In: Economics
Definitions/Short Answers
What are the factors that make a market perfectly competitive?
Dead weight loss
Consumer surplus
Price floor
Price Supports
Suppose the price elasticity of demand is -2. What is economic meaning of the price elasticity of demand?
Two-part tariff
Perfect price discrimination
1. Perfect competition is a sort of market where there are large number of buyers and sellers for a homogenous product and the price is determined by the forces of demand and supply. The individual buyer or seller has no control over the market. The factors that make a market perfectly competitive are: 1) Existence of large number of buyers and sellers, 2) Homogenous product, 3) Perfect knowledge about the market, 4) Freedom of entry and exit, 5)Independent decision making, 6)Perfect mobility of factors, and 7) No transport cost.

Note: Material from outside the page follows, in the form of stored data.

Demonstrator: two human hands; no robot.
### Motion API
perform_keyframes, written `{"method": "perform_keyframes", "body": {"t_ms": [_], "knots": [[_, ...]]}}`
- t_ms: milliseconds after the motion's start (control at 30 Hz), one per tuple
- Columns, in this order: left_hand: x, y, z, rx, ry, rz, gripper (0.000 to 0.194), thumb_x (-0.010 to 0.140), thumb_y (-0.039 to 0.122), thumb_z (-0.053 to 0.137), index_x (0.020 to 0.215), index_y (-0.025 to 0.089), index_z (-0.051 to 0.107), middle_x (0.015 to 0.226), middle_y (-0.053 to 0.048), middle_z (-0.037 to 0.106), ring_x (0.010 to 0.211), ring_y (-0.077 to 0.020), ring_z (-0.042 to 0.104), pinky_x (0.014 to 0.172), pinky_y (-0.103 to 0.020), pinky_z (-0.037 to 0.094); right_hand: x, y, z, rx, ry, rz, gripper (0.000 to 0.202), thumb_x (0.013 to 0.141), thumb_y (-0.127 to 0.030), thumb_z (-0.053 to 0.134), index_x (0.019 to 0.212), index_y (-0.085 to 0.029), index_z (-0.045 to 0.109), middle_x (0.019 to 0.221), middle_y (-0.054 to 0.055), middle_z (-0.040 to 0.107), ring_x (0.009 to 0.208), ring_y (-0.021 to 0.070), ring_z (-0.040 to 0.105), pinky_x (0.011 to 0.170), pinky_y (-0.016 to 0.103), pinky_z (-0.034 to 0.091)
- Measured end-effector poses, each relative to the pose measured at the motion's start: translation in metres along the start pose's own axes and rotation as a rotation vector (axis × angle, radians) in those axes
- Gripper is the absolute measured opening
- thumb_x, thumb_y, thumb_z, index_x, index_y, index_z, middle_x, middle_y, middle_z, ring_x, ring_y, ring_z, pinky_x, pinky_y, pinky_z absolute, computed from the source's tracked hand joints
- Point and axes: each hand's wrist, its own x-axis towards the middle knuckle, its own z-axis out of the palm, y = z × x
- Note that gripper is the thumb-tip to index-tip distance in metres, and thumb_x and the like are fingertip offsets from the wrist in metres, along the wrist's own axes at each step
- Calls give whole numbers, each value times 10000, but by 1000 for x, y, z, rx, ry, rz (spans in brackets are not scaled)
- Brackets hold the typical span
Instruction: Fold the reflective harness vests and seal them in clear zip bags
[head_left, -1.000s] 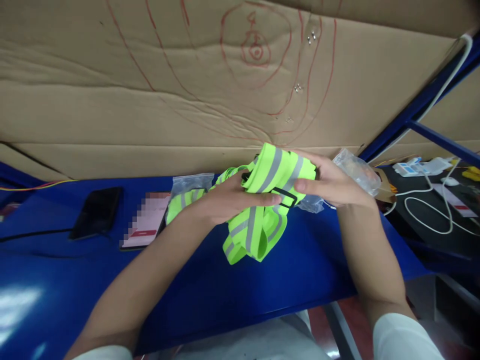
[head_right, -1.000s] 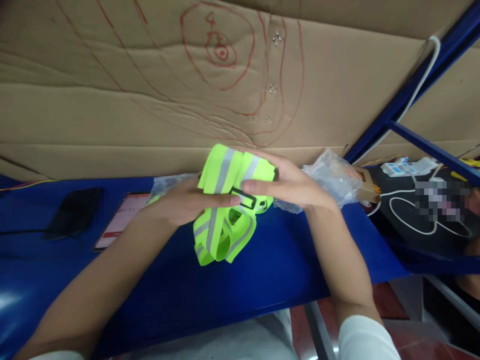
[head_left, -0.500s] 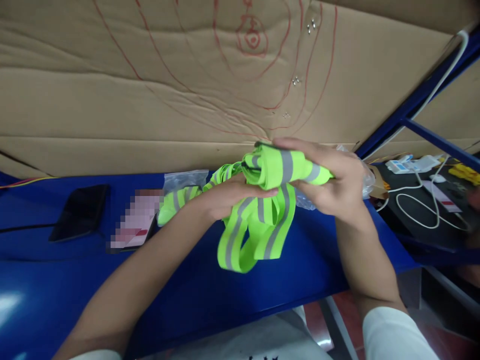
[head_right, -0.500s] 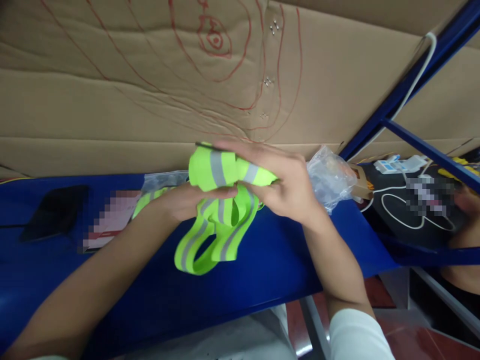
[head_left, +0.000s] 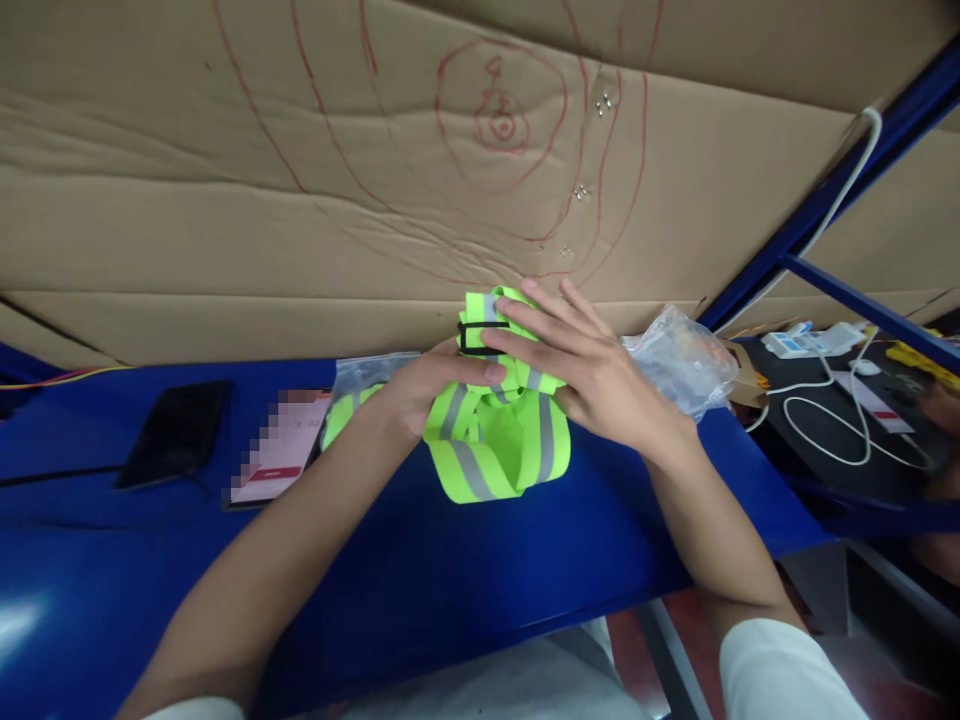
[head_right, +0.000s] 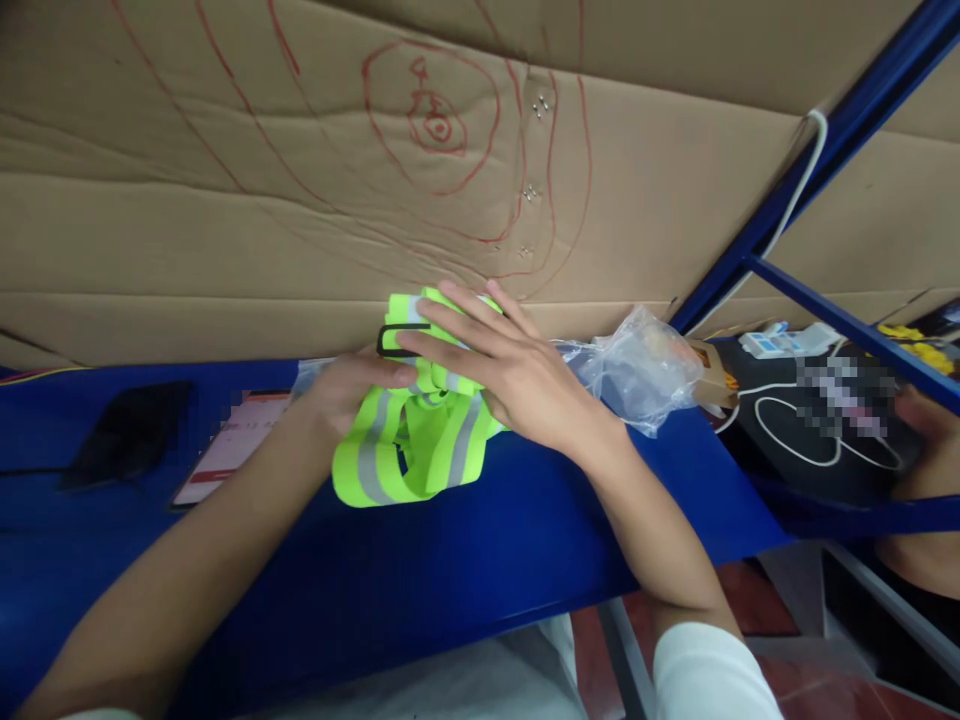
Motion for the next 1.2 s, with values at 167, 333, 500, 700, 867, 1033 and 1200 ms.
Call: {"method": "perform_keyframes", "body": {"t_ms": [167, 333, 500, 700, 867, 1033, 1200], "knots": [[-1, 4, 8, -92, 77, -50, 430, 576, 178, 883, 979, 173, 733, 808, -14, 789, 698, -219, 757, 721, -328, 618, -3, 8, -9, 341, -48, -30, 669, 984, -354, 653, 1613, -327, 430, 1744, 51, 278, 1651, 269, 181, 1362, 571, 64], [2, 2, 15, -78, 128, -8, 399, 565, 160, 884, 924, 172, 711, 824, -10, 783, 687, -194, 726, 664, -284, 581, -2, 7, -5, 317, 131, 145, 864, 912, -515, 752, 1654, -342, 345, 1733, 62, 313, 1625, 289, 283, 1334, 527, 269], [7, 0, 11, -135, 89, -29, 305, 647, 200, 830, 930, 175, 718, 812, -12, 779, 700, -199, 724, 678, -298, 568, 0, 1, 5, 77, 30, 144, 772, 945, -443, 720, 1630, -457, 364, 1765, -20, 227, 1650, 338, 183, 1338, 626, 195], [9, -10, -2, -113, 27, -42, 445, 642, 252, 922, 1038, 162, 741, 928, -53, 802, 799, -215, 767, 747, -303, 600, -5, 9, -5, 169, -60, 47, 586, 1045, -364, 559, 1617, -329, 439, 1731, 34, 330, 1611, 249, 322, 1333, 490, 290], [9, -17, -5, -62, -13, -61, 654, 548, 367, 1024, 1099, 168, 734, 947, -79, 808, 782, -229, 777, 736, -312, 619, -7, 12, -11, 232, -54, 73, 562, 1032, -295, 559, 1589, -274, 486, 1693, 45, 407, 1583, 213, 380, 1326, 429, 317], [12, -17, 5, -75, -8, -2, 631, 566, 304, 1028, 1103, 187, 720, 980, -51, 797, 817, -195, 762, 747, -280, 601, -8, 24, -14, 342, -21, 64, 593, 1006, -261, 599, 1588, -295, 486, 1639, 13, 491, 1550, 199, 436, 1313, 392, 354], [12, -18, 11, 60, 19, 56, 534, 666, 299, 973, 1140, 218, 742, 1118, -25, 791, 1027, -224, 747, 890, -297, 589, -8, 22, -1, 202, 15, 127, 638, 975, -376, 655, 1588, -315, 486, 1658, 30, 461, 1537, 268, 454, 1299, 453, 384]]}}
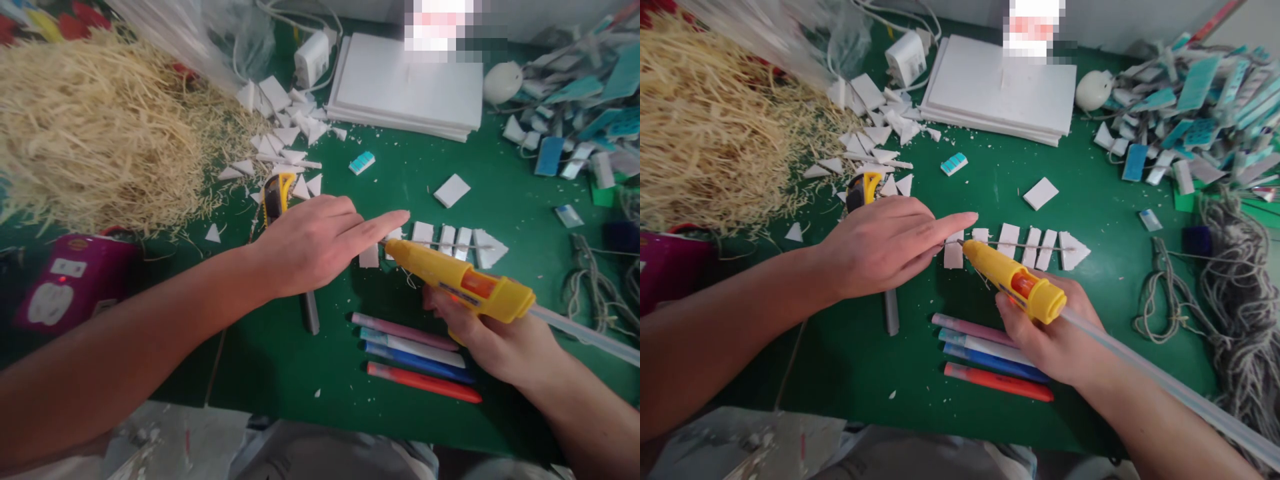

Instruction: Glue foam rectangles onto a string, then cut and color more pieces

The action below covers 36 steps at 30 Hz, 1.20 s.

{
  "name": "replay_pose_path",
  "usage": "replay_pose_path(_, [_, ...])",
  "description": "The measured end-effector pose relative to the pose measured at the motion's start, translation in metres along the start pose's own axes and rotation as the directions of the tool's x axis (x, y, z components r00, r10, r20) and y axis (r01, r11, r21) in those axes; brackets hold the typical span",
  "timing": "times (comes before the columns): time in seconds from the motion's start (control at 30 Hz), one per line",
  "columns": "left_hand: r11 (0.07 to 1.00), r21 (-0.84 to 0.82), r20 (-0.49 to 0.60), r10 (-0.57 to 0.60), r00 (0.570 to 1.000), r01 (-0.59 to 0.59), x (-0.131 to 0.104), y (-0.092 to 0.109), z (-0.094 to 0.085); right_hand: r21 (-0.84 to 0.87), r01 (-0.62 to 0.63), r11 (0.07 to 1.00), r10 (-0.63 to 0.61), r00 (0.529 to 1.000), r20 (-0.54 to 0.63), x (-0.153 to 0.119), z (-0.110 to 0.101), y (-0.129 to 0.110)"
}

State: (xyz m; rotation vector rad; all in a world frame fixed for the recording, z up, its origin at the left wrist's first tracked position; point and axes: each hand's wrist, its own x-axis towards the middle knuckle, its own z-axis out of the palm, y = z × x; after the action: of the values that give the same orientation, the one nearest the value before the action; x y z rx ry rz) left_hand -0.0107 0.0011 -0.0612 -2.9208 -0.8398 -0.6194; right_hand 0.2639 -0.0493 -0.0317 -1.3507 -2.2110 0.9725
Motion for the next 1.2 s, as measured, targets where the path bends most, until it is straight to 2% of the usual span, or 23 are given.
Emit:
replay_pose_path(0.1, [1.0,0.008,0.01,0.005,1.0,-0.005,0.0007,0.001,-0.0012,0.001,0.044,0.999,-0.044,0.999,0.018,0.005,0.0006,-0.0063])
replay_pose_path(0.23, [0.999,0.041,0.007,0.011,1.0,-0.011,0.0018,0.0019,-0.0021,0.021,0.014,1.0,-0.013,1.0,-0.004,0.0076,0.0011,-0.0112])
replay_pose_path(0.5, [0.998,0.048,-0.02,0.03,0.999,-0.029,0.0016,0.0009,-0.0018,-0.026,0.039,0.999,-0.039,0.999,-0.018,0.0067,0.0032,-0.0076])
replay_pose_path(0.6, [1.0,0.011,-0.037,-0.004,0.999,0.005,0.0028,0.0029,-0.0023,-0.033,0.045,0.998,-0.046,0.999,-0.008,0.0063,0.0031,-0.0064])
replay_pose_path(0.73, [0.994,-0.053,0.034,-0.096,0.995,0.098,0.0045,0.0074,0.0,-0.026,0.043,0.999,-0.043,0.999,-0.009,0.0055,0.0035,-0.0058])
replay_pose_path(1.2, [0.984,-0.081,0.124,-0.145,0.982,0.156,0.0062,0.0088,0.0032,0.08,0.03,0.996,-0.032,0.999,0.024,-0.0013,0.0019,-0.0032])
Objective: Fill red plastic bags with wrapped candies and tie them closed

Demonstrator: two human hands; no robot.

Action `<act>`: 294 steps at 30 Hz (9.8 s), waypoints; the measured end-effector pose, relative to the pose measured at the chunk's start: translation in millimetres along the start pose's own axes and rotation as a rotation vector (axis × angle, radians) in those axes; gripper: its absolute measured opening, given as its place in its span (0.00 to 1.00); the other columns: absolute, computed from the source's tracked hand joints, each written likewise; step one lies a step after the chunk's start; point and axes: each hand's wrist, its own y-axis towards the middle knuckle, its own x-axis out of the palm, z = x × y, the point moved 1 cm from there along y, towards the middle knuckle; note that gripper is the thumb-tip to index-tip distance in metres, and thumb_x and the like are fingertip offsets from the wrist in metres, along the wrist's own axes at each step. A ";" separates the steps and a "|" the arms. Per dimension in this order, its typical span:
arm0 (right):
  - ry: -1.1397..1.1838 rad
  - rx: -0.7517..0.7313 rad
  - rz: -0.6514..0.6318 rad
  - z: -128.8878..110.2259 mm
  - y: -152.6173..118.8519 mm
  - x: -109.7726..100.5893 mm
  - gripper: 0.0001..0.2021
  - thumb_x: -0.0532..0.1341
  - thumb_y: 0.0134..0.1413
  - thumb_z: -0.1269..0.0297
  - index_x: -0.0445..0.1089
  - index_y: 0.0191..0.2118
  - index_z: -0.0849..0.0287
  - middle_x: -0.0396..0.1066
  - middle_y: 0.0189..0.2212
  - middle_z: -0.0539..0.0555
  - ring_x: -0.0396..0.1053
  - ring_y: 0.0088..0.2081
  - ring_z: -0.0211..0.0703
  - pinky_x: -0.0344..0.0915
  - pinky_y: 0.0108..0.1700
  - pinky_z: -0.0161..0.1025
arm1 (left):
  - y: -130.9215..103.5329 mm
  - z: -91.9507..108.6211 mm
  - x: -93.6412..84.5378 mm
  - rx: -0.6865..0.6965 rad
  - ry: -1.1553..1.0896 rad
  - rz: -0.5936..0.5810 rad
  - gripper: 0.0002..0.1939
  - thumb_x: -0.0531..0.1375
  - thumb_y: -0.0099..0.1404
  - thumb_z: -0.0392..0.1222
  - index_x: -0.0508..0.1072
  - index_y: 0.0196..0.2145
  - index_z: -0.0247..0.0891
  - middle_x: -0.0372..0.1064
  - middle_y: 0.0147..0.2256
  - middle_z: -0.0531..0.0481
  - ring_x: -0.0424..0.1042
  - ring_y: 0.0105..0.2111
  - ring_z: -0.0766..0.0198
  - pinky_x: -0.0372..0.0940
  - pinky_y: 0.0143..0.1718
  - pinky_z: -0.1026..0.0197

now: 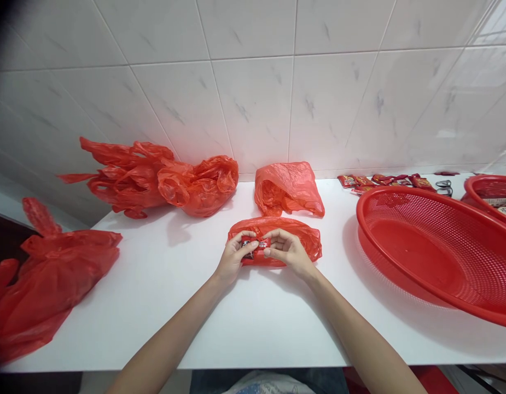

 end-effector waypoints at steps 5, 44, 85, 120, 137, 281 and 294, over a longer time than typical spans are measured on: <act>0.010 -0.004 0.000 0.7 0.1 -1.4 0.16 0.75 0.44 0.58 0.74 0.39 0.55 0.75 0.34 0.51 0.73 0.33 0.40 0.72 0.41 0.41 | 0.3 -0.6 -0.5 0.015 -0.004 0.008 0.21 0.74 0.46 0.49 0.73 0.35 0.38 0.69 0.29 0.56 0.66 0.25 0.70 0.62 0.28 0.66; -0.044 -0.002 0.069 6.5 1.9 -4.3 0.17 0.75 0.43 0.57 0.73 0.38 0.55 0.74 0.32 0.50 0.71 0.33 0.41 0.71 0.38 0.41 | -0.1 2.0 0.1 0.002 -0.021 0.025 0.18 0.71 0.49 0.51 0.75 0.33 0.38 0.71 0.30 0.53 0.68 0.28 0.67 0.62 0.31 0.65; -0.064 0.003 0.071 3.2 1.2 -3.0 0.17 0.75 0.42 0.58 0.75 0.38 0.55 0.74 0.32 0.51 0.70 0.33 0.40 0.69 0.38 0.39 | -1.7 4.1 0.7 -0.021 -0.009 -0.037 0.19 0.72 0.47 0.47 0.72 0.34 0.38 0.68 0.28 0.56 0.64 0.24 0.71 0.61 0.26 0.67; -0.067 -0.004 0.108 2.3 1.0 -4.8 0.17 0.74 0.43 0.55 0.73 0.38 0.55 0.72 0.30 0.50 0.69 0.29 0.40 0.69 0.34 0.40 | -0.3 2.4 -3.1 0.000 0.029 0.005 0.17 0.67 0.54 0.52 0.73 0.35 0.38 0.70 0.21 0.54 0.67 0.23 0.66 0.59 0.29 0.64; -0.099 -0.042 0.164 -2.8 1.0 -3.4 0.17 0.73 0.45 0.53 0.73 0.39 0.55 0.72 0.29 0.50 0.68 0.27 0.39 0.70 0.34 0.42 | 2.5 -3.4 -5.9 -0.019 -0.117 0.059 0.27 0.61 0.46 0.35 0.73 0.48 0.41 0.75 0.33 0.53 0.75 0.38 0.60 0.68 0.42 0.61; -0.235 -0.059 -0.058 -13.8 -0.6 -10.3 0.17 0.69 0.51 0.49 0.74 0.32 0.60 0.76 0.29 0.52 0.72 0.29 0.39 0.70 0.38 0.39 | 1.9 -3.8 -8.9 0.196 0.089 -0.071 0.19 0.71 0.51 0.56 0.79 0.28 0.35 0.73 0.26 0.49 0.70 0.28 0.64 0.68 0.35 0.61; -0.237 -0.055 -0.074 -11.3 0.1 -10.5 0.17 0.69 0.51 0.49 0.76 0.32 0.60 0.76 0.28 0.52 0.72 0.30 0.40 0.70 0.38 0.39 | -1.5 -0.4 -5.7 0.233 0.151 -0.084 0.19 0.70 0.53 0.56 0.78 0.25 0.36 0.72 0.24 0.50 0.68 0.27 0.65 0.66 0.35 0.61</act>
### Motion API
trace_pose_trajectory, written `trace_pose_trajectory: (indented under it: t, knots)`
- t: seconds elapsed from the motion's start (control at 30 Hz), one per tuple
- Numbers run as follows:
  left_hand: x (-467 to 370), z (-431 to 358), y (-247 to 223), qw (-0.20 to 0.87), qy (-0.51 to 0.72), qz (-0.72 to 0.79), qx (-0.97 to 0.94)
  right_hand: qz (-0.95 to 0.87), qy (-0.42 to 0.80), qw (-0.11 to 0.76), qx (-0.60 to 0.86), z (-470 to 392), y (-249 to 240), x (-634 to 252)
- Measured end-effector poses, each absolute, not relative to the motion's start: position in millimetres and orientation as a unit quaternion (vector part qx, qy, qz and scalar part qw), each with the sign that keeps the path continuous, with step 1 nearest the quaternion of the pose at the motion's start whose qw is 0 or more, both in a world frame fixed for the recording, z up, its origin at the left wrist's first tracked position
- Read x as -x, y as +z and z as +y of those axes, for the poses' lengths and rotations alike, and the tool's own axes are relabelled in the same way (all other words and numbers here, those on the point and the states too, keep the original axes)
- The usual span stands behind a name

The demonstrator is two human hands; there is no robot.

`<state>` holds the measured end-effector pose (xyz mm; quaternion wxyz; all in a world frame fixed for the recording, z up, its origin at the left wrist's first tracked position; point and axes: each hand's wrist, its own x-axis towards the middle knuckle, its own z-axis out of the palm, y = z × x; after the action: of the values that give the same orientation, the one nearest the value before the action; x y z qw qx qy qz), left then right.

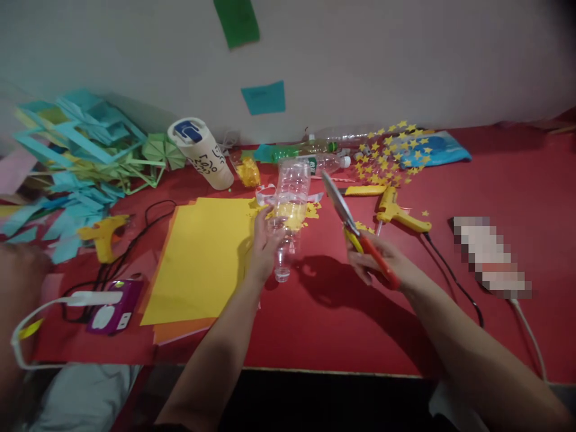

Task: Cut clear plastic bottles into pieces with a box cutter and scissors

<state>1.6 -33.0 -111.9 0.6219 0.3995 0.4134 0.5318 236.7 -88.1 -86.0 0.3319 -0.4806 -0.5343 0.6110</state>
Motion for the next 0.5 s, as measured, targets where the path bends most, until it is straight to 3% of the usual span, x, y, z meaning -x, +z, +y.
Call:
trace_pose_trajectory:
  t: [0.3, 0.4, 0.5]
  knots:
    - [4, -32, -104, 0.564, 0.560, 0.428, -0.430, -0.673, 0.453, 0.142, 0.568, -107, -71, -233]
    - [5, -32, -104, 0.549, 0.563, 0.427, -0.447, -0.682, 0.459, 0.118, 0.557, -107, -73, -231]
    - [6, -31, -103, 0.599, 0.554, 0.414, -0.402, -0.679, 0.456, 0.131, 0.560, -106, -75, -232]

2). Deadweight loss is the loss of satisfaction to the society which arises out of inefficient allocation of resources. When the market is not producing at its equilibrium point, there is a reduction in total welfare to the society and this loss is known as deadweight loss. When the market price is above the equilibrium price, the quantity demanded falls below the quantity that the producers are willing to supply. When the market price falls below the equilibrium price, the quantity supply falls below the quantity that the consumers are willing to buy. This lack of production and consumption cause reduction in total surplus.
3) Consumer surplus is the difference between the price that the consumers pay for a commodity and the price that they are willing to pay. For example if the consumer is willing to pay for a commodity $5 and he gets the commodity at $3. The difference $2 is the consumer surplus.
4) Price ceiling and price floor are the two price controls introduced by the government. Price floor is fixing minimum price above the market equilibrium price below which no sale is permitted. This is implemented during times of falling price to ensure higher and more stable income to the producers
5) The price support is a method where the government protects the producers by buying the surplus from the market in order to prevent the falling of prices below a certain level.
6) The price elasticity of demand is the degree of change in demand due to a given change in price. It explains how much demand increase with fall in price and decrease with rise in price. The elasticity of demand is negative for normal goods. It means that if price increase the demand decrease.
7) Two part tariff is a type of price discrimination followed by monopolist. Under this the monopolist charge a fixed price and per unit price. For example for amusement park, there is an entry fees and per unit usage fees.
8) Under perfect price discrimination the monopolist charge maximum price that the consumers are willing to pay and leave no consumer surplus. Each unit is sold at the maximum price that the consumers are willing to pay. This is otherwise known as the price discrimination of the first degree.